| The problem |
Where the listing shows an image, skip it and output all other material unchanged.

| Recorded information |

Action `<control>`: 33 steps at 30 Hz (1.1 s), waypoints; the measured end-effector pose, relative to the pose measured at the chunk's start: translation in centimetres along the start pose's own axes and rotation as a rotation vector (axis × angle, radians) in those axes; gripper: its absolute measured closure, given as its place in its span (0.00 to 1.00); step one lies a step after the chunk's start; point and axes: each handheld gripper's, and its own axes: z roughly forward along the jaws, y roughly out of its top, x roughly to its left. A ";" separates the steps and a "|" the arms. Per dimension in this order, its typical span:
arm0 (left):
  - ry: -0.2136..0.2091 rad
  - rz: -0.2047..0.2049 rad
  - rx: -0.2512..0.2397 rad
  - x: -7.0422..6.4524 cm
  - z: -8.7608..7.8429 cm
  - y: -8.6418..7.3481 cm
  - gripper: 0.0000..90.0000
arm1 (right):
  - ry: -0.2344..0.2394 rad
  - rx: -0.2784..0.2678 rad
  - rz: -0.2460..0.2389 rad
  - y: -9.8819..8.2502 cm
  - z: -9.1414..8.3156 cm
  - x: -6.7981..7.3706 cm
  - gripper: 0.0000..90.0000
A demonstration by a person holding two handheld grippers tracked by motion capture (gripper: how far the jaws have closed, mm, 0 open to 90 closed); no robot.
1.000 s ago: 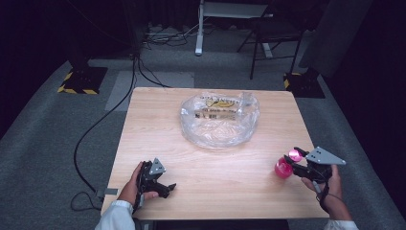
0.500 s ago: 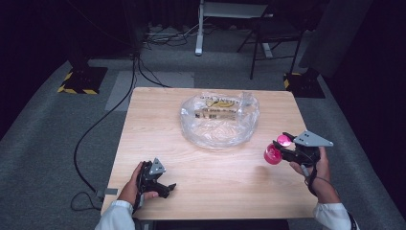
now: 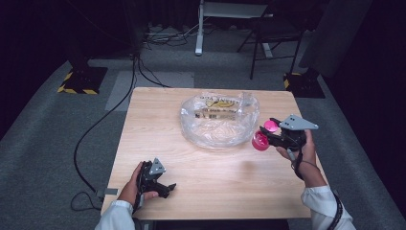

| Worked solution |
Action `<control>`: 33 steps at 30 Hz (1.1 s), waypoints; the measured end-effector pose, relative to the pose measured at the chunk's start: translation in centimetres along the start pose's own axes and rotation as a rotation vector (axis × angle, radians) in those axes; gripper: its absolute measured closure, given as its place in its span (0.00 to 1.00); step one lies a step after the chunk's start; point and axes: each handheld gripper's, and its own axes: z roughly forward along the jaws, y roughly out of its top, x roughly to its left. A ";" separates the steps and a "|" the arms. Per dimension in this order, its typical span:
arm0 (left):
  - ry: -0.2136..0.2091 rad
  - rz: -0.2047..0.2049 rad
  - rx: -0.2512..0.2397 rad
  - x: -7.0422..6.4524 cm
  - z: -8.7608..7.8429 cm
  - y: -8.6418..7.3481 cm
  - gripper: 0.0000..90.0000
arm1 (right):
  - ry: -0.2344..0.2394 rad
  - rx: -0.2784..0.2678 rad
  - rz: -0.2460..0.2389 rad
  - y: -9.8819..8.2502 cm
  - z: -9.1414..8.3156 cm
  - x: -6.7981..7.3706 cm
  - gripper: 0.0000..90.0000
A demonstration by a person holding two handheld grippers tracked by motion capture (gripper: how far the jaws have closed, mm, 0 open to 90 closed); no robot.
1.000 s ago: 
0.500 s ago: 
now: 

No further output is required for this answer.